WORK TO COMPLETE =
Each line below should be copied exactly as it stands.

INFORMATION SUPPLIED =
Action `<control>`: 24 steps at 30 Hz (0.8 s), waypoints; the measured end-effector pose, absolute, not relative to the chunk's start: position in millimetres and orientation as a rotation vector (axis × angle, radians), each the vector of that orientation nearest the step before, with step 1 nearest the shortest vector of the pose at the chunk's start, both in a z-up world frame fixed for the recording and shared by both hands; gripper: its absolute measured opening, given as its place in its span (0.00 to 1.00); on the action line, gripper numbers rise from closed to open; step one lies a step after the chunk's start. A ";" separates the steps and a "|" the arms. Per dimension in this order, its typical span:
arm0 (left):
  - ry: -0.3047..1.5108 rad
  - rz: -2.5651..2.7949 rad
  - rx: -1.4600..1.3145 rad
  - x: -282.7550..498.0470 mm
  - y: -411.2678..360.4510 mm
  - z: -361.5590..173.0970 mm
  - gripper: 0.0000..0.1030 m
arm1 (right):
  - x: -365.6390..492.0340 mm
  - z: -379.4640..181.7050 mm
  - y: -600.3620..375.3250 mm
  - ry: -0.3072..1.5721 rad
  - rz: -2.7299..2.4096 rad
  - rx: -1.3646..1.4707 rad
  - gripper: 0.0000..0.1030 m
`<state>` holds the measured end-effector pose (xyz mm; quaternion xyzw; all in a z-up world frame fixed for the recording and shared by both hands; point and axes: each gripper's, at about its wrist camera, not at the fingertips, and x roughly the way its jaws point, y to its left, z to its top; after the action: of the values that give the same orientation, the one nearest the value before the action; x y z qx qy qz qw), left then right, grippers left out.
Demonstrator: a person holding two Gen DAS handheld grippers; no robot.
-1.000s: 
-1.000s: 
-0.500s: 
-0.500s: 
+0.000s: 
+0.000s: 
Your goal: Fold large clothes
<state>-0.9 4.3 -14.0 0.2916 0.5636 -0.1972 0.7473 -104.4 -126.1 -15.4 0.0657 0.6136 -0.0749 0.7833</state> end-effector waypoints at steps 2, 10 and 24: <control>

OUTPUT BELOW =
Action `<control>`: 24 steps at 30 Hz (0.8 s), waypoints; the measured end-effector pose, absolute, not relative to the chunk's start: position in millimetres and orientation as a rotation vector (axis × angle, radians), each the vector of that orientation nearest the step before, with step 1 nearest the shortest vector of the pose at the chunk's start, both in a z-up world frame fixed for the recording and shared by both hands; gripper: its absolute measured opening, given as its place in its span (0.00 to 1.00); on the action line, gripper numbers rise from closed to open; step one lies a step after the chunk's start. A ";" separates the steps and a "|" the arms. Per dimension in this order, its typical span:
arm0 (left):
  - ry: -0.3047..1.5108 rad
  - rz: -2.5651..2.7949 rad
  - rx: -1.4600..1.3145 rad
  - x: -282.7550..498.0470 mm
  - y: -411.2678..360.4510 mm
  - z: -361.5590..173.0970 mm
  - gripper: 0.0000..0.1030 m
arm1 (right):
  - x: -365.6390..492.0340 mm
  - z: -379.4640..181.7050 mm
  - y: -600.3620..375.3250 mm
  - ry: -0.3072..1.5721 rad
  - rz: -2.7299..2.4096 rad
  - rx: -1.3646..1.4707 rad
  - gripper: 0.0000..0.1030 m
`<state>` holds the measured end-effector pose (xyz mm; quaternion xyzw; all in a z-up world frame fixed for the recording and shared by both hands; point and axes: each gripper's, at about its wrist camera, not at the fingertips, and x roughly the way its jaws point, y to its left, z to its top; after the action: of the values that give the same orientation, the one nearest the value before the action; x y z qx qy qz qw), left then right, grippers left out.
Demonstrator: a person holding two Gen DAS handheld grippers; no robot.
-1.000s: 
-1.000s: 
-0.500s: 
-0.500s: 
+0.000s: 
+0.000s: 
Your goal: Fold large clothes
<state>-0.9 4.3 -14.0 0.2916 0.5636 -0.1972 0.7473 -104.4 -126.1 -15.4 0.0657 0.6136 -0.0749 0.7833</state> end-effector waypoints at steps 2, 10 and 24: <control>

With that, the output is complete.